Todo el mundo parece muy hambriento. Durante un rato se concentran en el desayuno. Al cabo de unos minutos, el hombre del ojo de cristal rompe el hielo al anunciar lo buena que es la comida, y todos se muestran de acuerdo. Hiro supone que ya se puede hablar.
—Me preguntaba por qué están interesados en mí. —En opinión de Hiro, siempre es bueno saberlo, tratándose de la Mafia.
—Estamos todos en la misma pandilla feliz —dice el hombre del ojo de cristal.
—¿Y qué pandilla es ésa?
—La de Lagos.
—¿Cómo?
—Bueno, no es que sea su pandilla, pero él es el tío que la reunió. El núcleo alrededor del cual se formó.
—¿Cómo y por qué y de qué me está hablando?
—De acuerdo —contesta. Aparta el plato, dobla la servilleta y la pone en la mesa—. Lagos tenía un montón de ideas. Ideas sobre toda clase de cosas.
—Ya me he dado cuenta.
—Tenía registros almacenados en todas partes, sobre toda clase de cosas. Registros en los que ponía información de todo tipo y que trataba de relacionar. Tenía esas cosas escondidas en el Metaverso, aquí y allá, esperando a que la información resultase útil.
—¿Más de una? —dice Hiro.
—En teoría, sí. Bien, hace unos años, Lagos se puso en contacto con L. Bob Rife.
—¿En serio?
—Sí. Verá, Rife tiene un millón de programadores trabajando para él. Estaba paranoico con la idea de que le robaban sus datos.
—Sé que les ponía micrófonos y todo eso.
—La razón por la que lo sabe es que lo encontró entre los datos de Lagos. Y la razón por la que Lagos se molestó en buscarlo es porque estaba haciendo un estudio de mercado. Buscaba a alguien que le pagase un buen dinero por las cosas que había desenterrado en los registros de Babel/Infocalipsis.
—Pensó —dice Hiro— que L. Bob Rife podría darle uso a ciertos virus.
—Correcto. Verá, no comprendo toda esa mierda, pero supongo que encontró un viejo virus o algo así que atacaba a los pensadores de élite.
—Al clero tecnológico —explica Hiro—. Los infócratas. Aniquiló por completo la infocracia de Sumer.
—Eso mismo.
—Es una locura —dice Hiro—. Es como averiguar que los empleados roban bolígrafos y matarlos por ello. No podría usarlo sin destruir la mente de sus programadores.
—En su forma original —dice el hombre del ojo de cristal—. Pero precisamente el asunto es que Lagos quería investigar sobre eso.
—Investigación sobre armamento de información.
—Bingo. Quería aislar esa cosa y modificarla para poder usarla para controlar a los programadores sin volarles los sesos.
—¿Y funcionó?
—¿Quién sabe? Rife le robó la idea a Lagos; le gustó y salió corriendo con ella, así que Lagos no tenía ni idea de cómo la iba a usar Rife. Pero un par de años después empezó a ver cosas que lo preocuparon.

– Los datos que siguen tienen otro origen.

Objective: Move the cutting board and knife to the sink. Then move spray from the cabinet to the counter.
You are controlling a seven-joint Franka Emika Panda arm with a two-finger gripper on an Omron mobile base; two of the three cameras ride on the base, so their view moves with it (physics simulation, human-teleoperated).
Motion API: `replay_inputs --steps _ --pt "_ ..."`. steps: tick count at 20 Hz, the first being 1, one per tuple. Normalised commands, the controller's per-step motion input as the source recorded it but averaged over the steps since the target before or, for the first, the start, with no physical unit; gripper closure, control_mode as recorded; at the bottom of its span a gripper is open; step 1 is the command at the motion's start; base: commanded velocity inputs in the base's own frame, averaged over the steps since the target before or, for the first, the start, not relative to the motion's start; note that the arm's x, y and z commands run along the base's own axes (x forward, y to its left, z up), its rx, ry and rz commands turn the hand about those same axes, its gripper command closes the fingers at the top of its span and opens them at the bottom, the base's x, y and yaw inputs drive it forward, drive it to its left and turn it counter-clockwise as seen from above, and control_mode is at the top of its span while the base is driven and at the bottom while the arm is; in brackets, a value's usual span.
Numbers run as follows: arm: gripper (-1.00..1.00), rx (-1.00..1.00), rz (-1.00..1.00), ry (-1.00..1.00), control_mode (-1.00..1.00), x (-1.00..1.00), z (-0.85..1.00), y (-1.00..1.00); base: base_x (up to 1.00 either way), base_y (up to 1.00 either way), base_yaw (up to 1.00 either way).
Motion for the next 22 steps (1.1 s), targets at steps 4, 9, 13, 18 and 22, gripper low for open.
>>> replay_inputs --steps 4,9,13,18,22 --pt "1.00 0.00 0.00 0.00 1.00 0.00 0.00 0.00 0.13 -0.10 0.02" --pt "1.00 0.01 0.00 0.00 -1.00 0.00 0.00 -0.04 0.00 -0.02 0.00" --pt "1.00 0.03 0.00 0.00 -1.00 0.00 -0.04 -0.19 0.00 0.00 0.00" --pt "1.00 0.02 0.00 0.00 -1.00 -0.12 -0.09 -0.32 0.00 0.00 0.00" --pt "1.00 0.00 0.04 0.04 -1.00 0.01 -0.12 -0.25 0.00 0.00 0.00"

—Como el crecimiento vertiginoso de las Puertas Perladas del Reverendo Wayne.
—Y esos ruskis con don de lenguas. Y el que Rife estuviese excavando en esa ciudad antigua…
—Eridu.
—Sí, ésa. Y lo de la radioastronomía. Muchas cosas que preocuparon a Lagos, así que comenzó a contactar con gente. Contactó con nosotros. Con esa chica con la que usted salía…
—Juanita.
—Sí; buena chica. Y también se puso en contacto con Mr. Lee. Podría decirse que en este pequeño proyecto ha estado trabajando bastante gente distinta.